**YOUR OBJECTIVE**
Could you write out the lines below exactly, beginning with the first and finishing with the one that contains "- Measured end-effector"?

**GIVEN RECORDS**
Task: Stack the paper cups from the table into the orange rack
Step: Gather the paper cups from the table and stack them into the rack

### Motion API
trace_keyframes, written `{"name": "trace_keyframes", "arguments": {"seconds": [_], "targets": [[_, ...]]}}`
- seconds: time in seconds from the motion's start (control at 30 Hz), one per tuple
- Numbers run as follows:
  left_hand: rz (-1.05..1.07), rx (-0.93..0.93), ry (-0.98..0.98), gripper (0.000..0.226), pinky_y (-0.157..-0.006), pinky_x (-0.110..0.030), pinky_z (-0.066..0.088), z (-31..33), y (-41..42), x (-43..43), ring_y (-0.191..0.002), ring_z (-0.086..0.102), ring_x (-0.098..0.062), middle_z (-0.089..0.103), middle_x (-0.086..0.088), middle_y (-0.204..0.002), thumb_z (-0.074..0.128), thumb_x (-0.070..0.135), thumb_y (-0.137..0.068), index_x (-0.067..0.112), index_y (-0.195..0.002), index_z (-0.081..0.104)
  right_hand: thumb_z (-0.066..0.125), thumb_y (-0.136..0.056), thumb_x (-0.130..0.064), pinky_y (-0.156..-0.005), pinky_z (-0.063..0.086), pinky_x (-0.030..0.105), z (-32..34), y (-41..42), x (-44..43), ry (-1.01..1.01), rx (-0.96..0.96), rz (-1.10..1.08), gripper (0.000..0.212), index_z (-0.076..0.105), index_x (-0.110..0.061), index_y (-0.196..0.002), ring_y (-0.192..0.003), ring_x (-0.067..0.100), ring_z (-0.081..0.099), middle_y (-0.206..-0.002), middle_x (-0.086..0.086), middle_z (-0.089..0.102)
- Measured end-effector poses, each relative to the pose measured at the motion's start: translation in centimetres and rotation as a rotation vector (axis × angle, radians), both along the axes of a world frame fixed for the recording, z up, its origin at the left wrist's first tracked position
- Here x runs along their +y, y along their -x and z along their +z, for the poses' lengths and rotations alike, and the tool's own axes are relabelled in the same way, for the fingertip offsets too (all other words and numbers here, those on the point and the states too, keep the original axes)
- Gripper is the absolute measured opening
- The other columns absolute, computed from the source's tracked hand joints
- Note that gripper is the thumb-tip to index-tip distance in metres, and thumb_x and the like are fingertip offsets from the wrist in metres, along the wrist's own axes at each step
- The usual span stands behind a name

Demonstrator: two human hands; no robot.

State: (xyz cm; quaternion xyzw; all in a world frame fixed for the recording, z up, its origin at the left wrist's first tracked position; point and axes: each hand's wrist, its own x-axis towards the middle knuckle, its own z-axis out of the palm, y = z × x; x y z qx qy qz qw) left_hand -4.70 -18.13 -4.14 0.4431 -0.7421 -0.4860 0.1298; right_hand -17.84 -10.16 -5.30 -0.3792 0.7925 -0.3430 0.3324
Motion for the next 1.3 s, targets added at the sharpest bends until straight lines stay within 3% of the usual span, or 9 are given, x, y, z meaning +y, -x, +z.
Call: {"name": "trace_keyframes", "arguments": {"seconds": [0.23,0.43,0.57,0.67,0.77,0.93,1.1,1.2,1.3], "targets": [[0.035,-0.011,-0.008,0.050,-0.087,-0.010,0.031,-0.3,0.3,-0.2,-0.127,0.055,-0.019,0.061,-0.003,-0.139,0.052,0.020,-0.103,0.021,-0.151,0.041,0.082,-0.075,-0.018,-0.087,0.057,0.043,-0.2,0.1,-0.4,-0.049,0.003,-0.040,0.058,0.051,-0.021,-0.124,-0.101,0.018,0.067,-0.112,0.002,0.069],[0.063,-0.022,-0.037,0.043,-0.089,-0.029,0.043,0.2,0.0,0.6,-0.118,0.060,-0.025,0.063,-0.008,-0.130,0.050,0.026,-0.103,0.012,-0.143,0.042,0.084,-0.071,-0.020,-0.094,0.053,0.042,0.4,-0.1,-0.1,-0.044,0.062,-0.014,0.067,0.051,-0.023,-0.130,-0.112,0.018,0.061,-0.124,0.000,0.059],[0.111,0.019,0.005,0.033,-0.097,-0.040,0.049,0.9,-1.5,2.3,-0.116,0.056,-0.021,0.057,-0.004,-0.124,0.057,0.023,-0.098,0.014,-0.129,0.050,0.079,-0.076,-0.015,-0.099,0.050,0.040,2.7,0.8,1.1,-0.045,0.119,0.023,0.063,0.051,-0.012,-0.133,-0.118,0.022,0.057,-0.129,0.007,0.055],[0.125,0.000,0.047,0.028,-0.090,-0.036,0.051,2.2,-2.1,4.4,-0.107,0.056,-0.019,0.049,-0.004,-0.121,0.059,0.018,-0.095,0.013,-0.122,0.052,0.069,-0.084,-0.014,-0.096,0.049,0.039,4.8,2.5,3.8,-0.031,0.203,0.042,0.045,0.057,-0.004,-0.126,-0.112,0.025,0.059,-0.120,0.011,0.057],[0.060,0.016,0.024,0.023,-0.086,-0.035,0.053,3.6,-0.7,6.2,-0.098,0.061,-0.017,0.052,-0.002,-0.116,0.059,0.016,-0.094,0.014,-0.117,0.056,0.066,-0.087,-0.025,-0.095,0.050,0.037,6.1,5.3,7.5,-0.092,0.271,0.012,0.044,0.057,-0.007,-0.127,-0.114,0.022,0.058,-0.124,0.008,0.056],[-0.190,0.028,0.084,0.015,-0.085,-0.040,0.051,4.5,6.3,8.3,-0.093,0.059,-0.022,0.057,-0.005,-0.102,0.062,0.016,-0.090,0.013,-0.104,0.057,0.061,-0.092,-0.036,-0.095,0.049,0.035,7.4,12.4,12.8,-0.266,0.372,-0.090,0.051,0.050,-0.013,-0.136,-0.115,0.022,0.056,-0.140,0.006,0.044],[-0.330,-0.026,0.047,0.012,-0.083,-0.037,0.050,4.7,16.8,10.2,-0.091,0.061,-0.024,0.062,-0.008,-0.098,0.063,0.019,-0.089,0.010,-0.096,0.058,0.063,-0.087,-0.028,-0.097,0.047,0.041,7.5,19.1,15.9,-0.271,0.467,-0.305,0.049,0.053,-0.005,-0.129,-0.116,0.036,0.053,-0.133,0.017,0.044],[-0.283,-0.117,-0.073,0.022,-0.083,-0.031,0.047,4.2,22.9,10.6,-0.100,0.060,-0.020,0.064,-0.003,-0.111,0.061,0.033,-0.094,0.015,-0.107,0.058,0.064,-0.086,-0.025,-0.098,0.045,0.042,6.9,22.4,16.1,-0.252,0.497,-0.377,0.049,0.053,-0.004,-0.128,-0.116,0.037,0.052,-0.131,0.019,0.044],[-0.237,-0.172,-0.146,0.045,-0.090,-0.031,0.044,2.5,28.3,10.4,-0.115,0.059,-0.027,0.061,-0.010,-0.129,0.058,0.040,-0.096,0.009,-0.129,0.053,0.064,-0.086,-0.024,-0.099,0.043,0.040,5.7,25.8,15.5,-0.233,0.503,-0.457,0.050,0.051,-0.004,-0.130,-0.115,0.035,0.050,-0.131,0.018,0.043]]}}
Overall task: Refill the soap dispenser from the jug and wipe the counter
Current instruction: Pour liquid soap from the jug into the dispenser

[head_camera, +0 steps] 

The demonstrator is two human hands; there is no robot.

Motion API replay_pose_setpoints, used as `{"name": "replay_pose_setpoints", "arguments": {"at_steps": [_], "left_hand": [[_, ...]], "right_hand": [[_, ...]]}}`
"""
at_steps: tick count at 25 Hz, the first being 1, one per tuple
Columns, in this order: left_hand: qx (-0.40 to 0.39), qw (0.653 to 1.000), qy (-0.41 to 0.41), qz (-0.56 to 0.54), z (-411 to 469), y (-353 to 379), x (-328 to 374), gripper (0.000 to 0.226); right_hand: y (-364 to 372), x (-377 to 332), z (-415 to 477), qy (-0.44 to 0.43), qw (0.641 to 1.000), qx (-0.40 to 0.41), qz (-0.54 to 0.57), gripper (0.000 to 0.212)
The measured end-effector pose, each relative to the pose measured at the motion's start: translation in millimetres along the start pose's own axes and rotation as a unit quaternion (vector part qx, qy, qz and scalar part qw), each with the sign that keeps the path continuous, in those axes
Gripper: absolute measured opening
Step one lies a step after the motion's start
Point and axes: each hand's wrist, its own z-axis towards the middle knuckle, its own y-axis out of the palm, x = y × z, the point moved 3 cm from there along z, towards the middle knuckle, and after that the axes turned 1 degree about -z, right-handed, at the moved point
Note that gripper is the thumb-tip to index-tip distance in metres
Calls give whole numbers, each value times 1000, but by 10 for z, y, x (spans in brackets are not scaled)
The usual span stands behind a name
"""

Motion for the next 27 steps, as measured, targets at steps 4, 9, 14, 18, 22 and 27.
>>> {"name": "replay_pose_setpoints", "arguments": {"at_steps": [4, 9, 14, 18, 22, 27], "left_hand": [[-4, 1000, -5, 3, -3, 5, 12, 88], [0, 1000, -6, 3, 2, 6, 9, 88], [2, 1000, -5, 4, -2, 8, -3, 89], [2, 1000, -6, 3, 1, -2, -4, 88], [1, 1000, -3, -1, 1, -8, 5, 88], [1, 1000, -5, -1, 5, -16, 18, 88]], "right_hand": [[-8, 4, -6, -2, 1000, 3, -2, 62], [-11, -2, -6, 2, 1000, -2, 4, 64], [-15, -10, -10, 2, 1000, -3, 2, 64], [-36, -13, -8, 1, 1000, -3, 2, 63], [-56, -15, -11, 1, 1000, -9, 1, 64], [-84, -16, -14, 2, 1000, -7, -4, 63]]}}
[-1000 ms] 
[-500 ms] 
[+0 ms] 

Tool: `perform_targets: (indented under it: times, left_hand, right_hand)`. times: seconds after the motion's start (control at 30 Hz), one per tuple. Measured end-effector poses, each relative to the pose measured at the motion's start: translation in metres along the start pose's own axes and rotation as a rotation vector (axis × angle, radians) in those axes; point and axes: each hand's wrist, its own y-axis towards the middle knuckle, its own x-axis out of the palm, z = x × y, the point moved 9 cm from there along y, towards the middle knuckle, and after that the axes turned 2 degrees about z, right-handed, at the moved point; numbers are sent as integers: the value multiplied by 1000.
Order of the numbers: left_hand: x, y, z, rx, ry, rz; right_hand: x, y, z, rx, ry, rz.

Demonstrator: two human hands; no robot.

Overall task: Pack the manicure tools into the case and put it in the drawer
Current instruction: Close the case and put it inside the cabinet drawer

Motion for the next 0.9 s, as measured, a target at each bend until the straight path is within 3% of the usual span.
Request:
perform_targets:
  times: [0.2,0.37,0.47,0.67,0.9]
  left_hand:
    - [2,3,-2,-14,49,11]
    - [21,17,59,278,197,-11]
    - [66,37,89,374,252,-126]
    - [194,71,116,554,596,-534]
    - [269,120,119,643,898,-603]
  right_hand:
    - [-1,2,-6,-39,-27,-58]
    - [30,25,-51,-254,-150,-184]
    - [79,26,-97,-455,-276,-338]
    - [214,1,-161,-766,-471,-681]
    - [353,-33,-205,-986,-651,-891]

**TASK SOLUTION**
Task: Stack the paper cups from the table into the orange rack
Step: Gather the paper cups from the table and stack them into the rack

### Motion API
trace_keyframes, written `{"name": "trace_keyframes", "arguments": {"seconds": [_], "targets": [[_, ...]]}}`
- seconds: time in seconds from the motion's start (control at 30 Hz), one per tuple
- Numbers run as follows:
  left_hand: rz (-1.05..1.07), rx (-0.93..0.93), ry (-0.98..0.98), gripper (0.000..0.226), pinky_y (-0.157..-0.006), pinky_x (-0.110..0.030), pinky_z (-0.066..0.088), z (-31..33), y (-41..42), x (-43..43), ring_y (-0.191..0.002), ring_z (-0.086..0.102), ring_x (-0.098..0.062), middle_z (-0.089..0.103), middle_x (-0.086..0.088), middle_y (-0.204..0.002), thumb_z (-0.074..0.128), thumb_x (-0.070..0.135), thumb_y (-0.137..0.068), index_x (-0.067..0.112), index_y (-0.195..0.002), index_z (-0.081..0.104)
  right_hand: thumb_z (-0.066..0.125), thumb_y (-0.136..0.056), thumb_x (-0.130..0.064), pinky_y (-0.156..-0.005), pinky_z (-0.063..0.086), pinky_x (-0.030..0.105), z (-32..34), y (-41..42), x (-44..43), ry (-1.01..1.01), rx (-0.96..0.96), rz (-1.10..1.08), gripper (0.000..0.212), index_z (-0.076..0.105), index_x (-0.110..0.061), index_y (-0.196..0.002), ring_y (-0.192..0.003), ring_x (-0.067..0.100), ring_z (-0.081..0.099), middle_y (-0.206..-0.002), middle_x (-0.086..0.086), middle_z (-0.089..0.102)
- Measured end-effector poses, each relative to the pose measured at the motion's start: translation in centimetres and rotation as a rotation vector (axis × angle, radians), both along the axes of a world frame fixed for the recording, z up, its origin at the left wrist's first tracked position

At this point, the answer is complete.